Heifer Project International (HPI) is a Bamenda-based international NGO concerned with livestock breeding and development. It depends on the e-mail and Internet services provided by SDNP, to communicate with its head office in the United States and project donors in Holland and other parts of the world. More importantly, the development network helps the organization to feed its national network of projects. "Seventy percent of our project partners and beneficiaries in Cameroon are women whose practical needs in livestock production are addressed by our organization with help from the networking programme," says D. Henry Njankoi, the deputy director.

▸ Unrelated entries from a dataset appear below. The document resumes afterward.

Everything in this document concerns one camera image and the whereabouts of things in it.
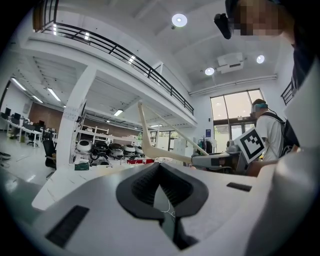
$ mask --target computer monitor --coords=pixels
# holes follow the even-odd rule
[[[35,130],[35,127],[33,125],[31,125],[31,124],[25,124],[24,127],[29,129],[29,130],[31,130],[31,131]]]
[[[10,108],[5,108],[5,114],[9,117],[11,114],[11,109]]]
[[[1,112],[1,117],[2,117],[3,119],[8,119],[8,115],[5,114],[5,113],[2,113],[2,112]]]
[[[15,119],[15,118],[11,118],[11,122],[15,125],[19,125],[20,124],[20,120],[19,119]]]
[[[14,119],[17,119],[17,120],[20,120],[21,115],[20,115],[20,114],[18,114],[18,113],[14,113],[13,118],[14,118]]]

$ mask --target fluorescent light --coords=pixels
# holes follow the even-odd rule
[[[213,67],[208,67],[208,68],[205,70],[205,74],[206,74],[207,76],[213,75],[214,72],[215,72],[215,69],[214,69]]]
[[[128,61],[128,62],[129,62],[129,64],[130,64],[130,63],[132,63],[132,62],[134,61],[134,59],[135,59],[135,58],[136,58],[136,57],[132,55],[132,56],[131,56],[131,58],[130,58],[130,59],[129,59],[129,61]]]
[[[183,14],[178,13],[173,15],[172,17],[172,23],[176,27],[179,27],[179,28],[184,27],[187,24],[187,22],[188,22],[188,19]]]
[[[54,90],[52,90],[51,88],[47,88],[48,91],[53,95],[53,97],[55,97],[55,99],[60,102],[61,100],[58,98],[58,96],[55,94]]]
[[[256,58],[256,62],[258,63],[258,64],[261,64],[261,63],[263,63],[265,61],[265,56],[263,56],[263,55],[260,55],[260,56],[258,56],[257,58]]]
[[[42,100],[38,99],[36,96],[33,95],[32,97],[34,97],[38,102],[44,103]]]
[[[11,78],[11,81],[15,83],[16,86],[20,87],[22,90],[26,91],[26,88],[24,88],[15,78]]]
[[[114,116],[119,116],[121,113],[123,112],[123,110],[119,109],[117,112],[115,112]]]

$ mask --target person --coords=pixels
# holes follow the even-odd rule
[[[319,59],[318,41],[315,40],[314,25],[317,24],[317,1],[300,0],[225,0],[228,16],[227,24],[221,30],[225,38],[226,28],[234,27],[246,36],[282,36],[293,47],[293,70],[291,77],[292,96],[303,84],[315,59]],[[292,131],[289,139],[296,140]],[[276,164],[278,160],[252,162],[248,168],[249,176],[258,176],[261,168]]]
[[[258,98],[252,103],[252,115],[257,119],[255,129],[265,143],[263,161],[274,161],[279,159],[283,150],[283,125],[271,116],[263,116],[268,112],[272,113],[263,99]]]

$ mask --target black strap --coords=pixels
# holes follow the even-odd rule
[[[274,114],[274,113],[270,113],[270,112],[264,112],[262,115],[261,115],[261,117],[262,116],[265,116],[265,117],[271,117],[271,118],[274,118],[274,119],[276,119],[277,121],[279,121],[281,124],[285,124],[286,122],[284,122],[279,116],[277,116],[276,114]]]

Getting a good price for produce
Buyam sellams (pidgin English) are the women who buy and sell in small quantities. Economic crises in Cameroon have made many women dependent on selling a variety of produce to make ends meet. They join small njangis (informal cooperatives) that use the services of SDNP directly, or indirectly, for assistance in management, accounting and profit sharing. Julienne Tsangeu-Seppou captures it aptly, ‘‘By using the network, we also create our own local network by reinforcing capacities through women’s organizations. This helps to bring out the creativity and competencies of women."

Ma Menye Elizabeth is one of many women who has discovered her hidden abilities. Two years ago, this widow who bought goods from the small town of Mbalmayo on the outskirts of Yaounde and sold them in Yaounde did not have 1,000 francs ($1.50) of her own. Today, because of assistance from EDUC-ACTION, an SDNP-connected NGO, she makes about 32,500 francs ($50) a week.

Although excited at having access to the Internet and e-mail, the people interviewed by CHOICES had one complaint: the problems faced when trying to use the Internet resulting from the poor quality of local telephone lines.

Ngenge, SDNP’s chief, says that this is a constraint to Internet expansion in Cameroon, and not a problem that SDNP can solve on its own. But SDNP has helped by providing cheap e-mail access ($16 a month) by installing servers in each province, where there are NGOs or small and medium enterprises that can host them. These servers can exchange mail with the SDNP server in Yaounde at night, when telephone service is cheaper and more reliable because there is less pressure on the few available lines. "Since few members can afford the Internet service," Ngenge says, "we provide them with the information they want. They send us an e-mail, we do the research, identify the appropriate web pages, download them, bundle them and send them out onto the network as attachments to e-mail."

Patricia de Mowbray, UNDP’s Resident Representative in Cameroon, is emphatic about information and communication technologies as tools for reducing poverty. "Information technology is one of the keys to reducing poverty and to allowing everyone—man, woman and child— to have access to such important assets as information for development purposes. This is one of the major instruments that I would like to put at the disposal of the Cameroonian government to support its strategy for poverty reduction."



Tamfu Hanson Ghandi is a journalist and former broadcaster with Radio Cameroon. He works for the communication unit of the Ministry of Economy and Finance.